[[ Data section open ]]

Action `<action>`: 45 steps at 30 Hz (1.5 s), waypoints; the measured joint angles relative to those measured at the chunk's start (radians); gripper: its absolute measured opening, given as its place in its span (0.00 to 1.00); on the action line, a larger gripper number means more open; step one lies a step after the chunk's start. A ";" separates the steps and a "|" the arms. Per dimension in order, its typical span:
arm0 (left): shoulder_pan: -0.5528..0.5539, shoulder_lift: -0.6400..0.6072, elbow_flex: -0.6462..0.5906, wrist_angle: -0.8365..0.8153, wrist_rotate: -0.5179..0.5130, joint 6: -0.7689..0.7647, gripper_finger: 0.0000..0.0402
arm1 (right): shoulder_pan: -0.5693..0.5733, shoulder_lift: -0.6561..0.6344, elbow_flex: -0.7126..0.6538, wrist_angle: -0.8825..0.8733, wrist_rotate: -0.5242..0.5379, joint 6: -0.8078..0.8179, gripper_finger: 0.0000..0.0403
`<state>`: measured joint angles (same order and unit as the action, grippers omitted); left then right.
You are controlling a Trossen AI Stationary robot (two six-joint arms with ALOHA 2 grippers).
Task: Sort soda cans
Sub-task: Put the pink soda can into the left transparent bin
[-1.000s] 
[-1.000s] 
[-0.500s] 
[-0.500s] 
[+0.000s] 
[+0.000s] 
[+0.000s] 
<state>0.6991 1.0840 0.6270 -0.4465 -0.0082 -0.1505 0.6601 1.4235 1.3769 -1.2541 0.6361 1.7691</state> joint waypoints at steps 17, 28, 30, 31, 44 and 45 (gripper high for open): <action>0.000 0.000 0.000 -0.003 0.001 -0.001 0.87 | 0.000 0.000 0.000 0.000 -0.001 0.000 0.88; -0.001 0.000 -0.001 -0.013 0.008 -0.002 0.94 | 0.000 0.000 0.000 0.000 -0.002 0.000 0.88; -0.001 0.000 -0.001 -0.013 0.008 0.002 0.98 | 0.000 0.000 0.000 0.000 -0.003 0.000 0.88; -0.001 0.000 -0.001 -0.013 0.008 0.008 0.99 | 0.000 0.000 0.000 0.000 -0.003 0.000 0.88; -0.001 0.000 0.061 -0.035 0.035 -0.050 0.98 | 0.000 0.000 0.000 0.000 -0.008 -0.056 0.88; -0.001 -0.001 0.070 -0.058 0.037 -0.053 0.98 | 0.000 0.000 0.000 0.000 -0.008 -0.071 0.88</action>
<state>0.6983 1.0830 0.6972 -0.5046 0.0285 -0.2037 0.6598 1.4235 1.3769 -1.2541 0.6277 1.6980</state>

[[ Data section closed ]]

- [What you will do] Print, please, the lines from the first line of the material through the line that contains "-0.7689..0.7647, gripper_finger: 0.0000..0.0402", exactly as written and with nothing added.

- [Exercise answer]
Action `<action>`: 45 steps at 30 Hz (1.5 s), waypoints; the measured joint angles relative to those measured at the chunk's start (radians); gripper: its absolute measured opening, given as its place in its span (0.00 to 1.00); on the action line, a larger gripper number means more open; step one lies a step after the chunk's start. A ";" separates the steps and a "|" the arms. Per dimension in order, its typical span:
arm0 (left): shoulder_pan: -0.5528..0.5539, shoulder_lift: -0.6400..0.6072, elbow_flex: -0.6462..0.5906, wrist_angle: -0.8365..0.8153, wrist_rotate: -0.5179..0.5130, joint 6: -0.7689..0.7647, gripper_finger: 0.0000..0.0402

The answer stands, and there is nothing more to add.